Moving WebAssembly support forward

Those of you following Rust’s WebAssembly support probably know that I landed a pair of PRs in the last couple weeks that added a new rustc target, wasm32-experimental-emscripten. In this post I will explain first how this target is different from the older WebAssembly rustc target, wasm32-unknown-emscripten, and second what needs to be done next to move WebAssembly support in rustc forward.

Current WebAssembly Support

Rust has supported WebAssembly for a while now through the target wasm32-unknown-emscripten. This target works by having rustc produce LLVM bitcode files from Rust source files, then passing those bitcode files to Emscripten. Emscripten links the bitcode files with libc bitcode files it has produced, compiles the resulting bitcode to WebAssembly, then adds the JavaScript glue that emulates a file system, POSIX system calls, and other functionality necessary to make the WebAssembly usable. The way Emscripten compiles the bitcode to WebAssembly is by first compiling to asm.js using the Fastcomp JSBackend, then using the asm2wasm tool to compile the asm.js to WebAssembly.

The new wasm32-experimental-emscripten target does the exact same thing as the old target, except that it tells Emscripten to use the new WebAssembly LLVM backend to compile the bitcode to WebAssembly instead of using the JSBackend and going through asm.js. This is useful because in the future the WebAssembly LLVM backend will the official, best supported, most up-to-date path from LLVM bitcode to WebAssembly. It is also a big step toward cutting Rust’s dependency on Fastcomp, which currently forces us to update Rust’s fork of LLVM in lockstep with Emscripten’s fork.

Future WebAssembly Support

Emscripten is a large dependency, and as LLVM tool support for WebAssembly matures, Emscripten will no longer be the best way to support compilation to WebAssembly. Tip of tree LLVM and lld already support emitting and linking WebAssembly object files, so my next step locally will be to create another rustc target that emits WebAssembly object files directly and invokes lld to link them. @vadimcn has been experimenting with this locally, so with luck it won’t take me too long to get this new Emscripten-free target producing #[no_std] binaries. That leaves the question of how to supply all of the runtime functionality that Emscripten provides, but the short-term plan there is to borrow as much as necessary and possible from Emscripten and figure out what is left from there.

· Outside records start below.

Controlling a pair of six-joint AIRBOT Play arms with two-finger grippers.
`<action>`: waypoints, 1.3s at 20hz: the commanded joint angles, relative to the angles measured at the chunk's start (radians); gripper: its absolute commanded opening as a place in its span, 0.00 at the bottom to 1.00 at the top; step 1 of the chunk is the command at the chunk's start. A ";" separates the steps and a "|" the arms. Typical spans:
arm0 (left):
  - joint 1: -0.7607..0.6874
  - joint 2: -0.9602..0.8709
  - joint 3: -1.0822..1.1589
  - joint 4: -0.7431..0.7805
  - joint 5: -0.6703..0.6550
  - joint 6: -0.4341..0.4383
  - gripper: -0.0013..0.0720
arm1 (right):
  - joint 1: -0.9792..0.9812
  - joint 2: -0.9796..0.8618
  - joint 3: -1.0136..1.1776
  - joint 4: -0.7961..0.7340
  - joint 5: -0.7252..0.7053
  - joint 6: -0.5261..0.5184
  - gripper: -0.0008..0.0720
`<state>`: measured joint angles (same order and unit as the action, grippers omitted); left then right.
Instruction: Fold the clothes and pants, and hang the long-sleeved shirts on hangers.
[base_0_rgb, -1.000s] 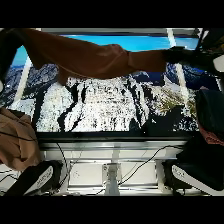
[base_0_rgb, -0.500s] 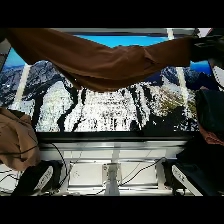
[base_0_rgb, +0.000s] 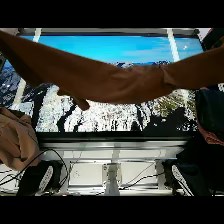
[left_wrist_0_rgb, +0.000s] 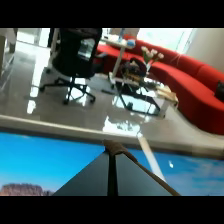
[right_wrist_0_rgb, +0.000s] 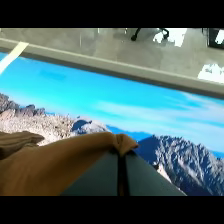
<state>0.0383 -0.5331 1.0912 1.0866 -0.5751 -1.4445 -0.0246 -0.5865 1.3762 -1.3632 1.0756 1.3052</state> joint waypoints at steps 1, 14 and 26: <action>0.001 0.001 -0.002 0.040 -0.290 -0.078 0.04 | 0.000 0.000 -0.024 -0.004 0.135 0.048 0.03; 0.000 -0.587 -0.088 -0.187 0.017 -0.127 0.04 | 0.000 -0.568 -0.334 0.402 -0.554 0.048 0.03; 0.001 -0.772 -0.088 -0.362 0.172 -0.073 0.82 | 0.000 -0.759 -0.331 0.538 -0.859 0.029 0.58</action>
<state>0.0380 -1.2892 1.0039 0.7368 -0.4168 -1.5562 -0.0246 -1.3308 1.0451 -0.8303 0.2626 1.3499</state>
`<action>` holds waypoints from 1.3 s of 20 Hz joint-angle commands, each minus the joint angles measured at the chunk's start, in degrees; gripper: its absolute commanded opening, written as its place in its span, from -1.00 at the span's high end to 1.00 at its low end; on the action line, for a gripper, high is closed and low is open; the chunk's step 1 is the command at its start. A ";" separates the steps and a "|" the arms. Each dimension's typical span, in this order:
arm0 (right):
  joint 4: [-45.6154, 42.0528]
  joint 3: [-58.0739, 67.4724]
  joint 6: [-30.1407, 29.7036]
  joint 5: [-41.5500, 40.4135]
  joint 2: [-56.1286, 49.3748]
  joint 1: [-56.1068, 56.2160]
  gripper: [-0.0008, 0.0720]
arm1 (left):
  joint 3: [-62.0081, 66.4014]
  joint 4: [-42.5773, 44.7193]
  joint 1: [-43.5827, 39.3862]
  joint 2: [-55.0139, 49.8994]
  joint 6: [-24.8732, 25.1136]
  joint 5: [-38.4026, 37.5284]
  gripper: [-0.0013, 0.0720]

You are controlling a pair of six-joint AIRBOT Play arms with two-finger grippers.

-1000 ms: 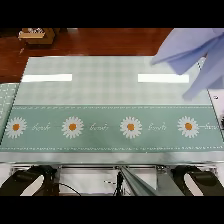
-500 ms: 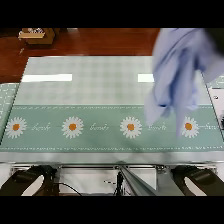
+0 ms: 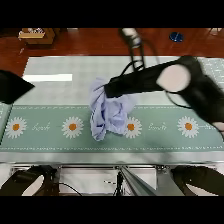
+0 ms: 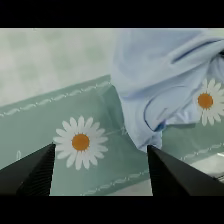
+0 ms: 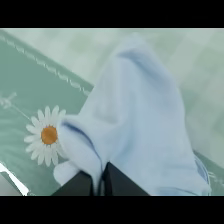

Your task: Fold the shirts.

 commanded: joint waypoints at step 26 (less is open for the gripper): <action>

In order to upstream these changes, a couple things will need to happen.

  1. lld will need to be added to the source tree. For the foreseeable future, whatever “cc” happens to be on the host system will not be able to link WebAssembly objects, so we need to explicitly depend on the LLVM linker. I asked @alexcrichton about this and he said we would need to do some planning and preparation for this change.

  2. Rust’s LLVM will need to be upgraded. The current one is too old to be able to emit WebAssembly object files. Unfortunately since WebAssembly support is a work in progress, Rust’s LLVM will not need to be updated just once, but potentially many times. One undesirable workaround would be to cherry pick all of the WebAssembly-specific changes to Rust’s fork, but otherwise we will have to do full updates. These will be tied to Emscripten’s LLVM updates as long as we still want to support asm.js and there is no wasm2asm tool. Hopefully @kripken can suggest a path forward for this.

How can we make this happen in an orderly fashion? Please discuss!

cc @brson @eholk

24 Likes

I didn’t think there was a notion of an object file in the wasm binary format. Has something changed ?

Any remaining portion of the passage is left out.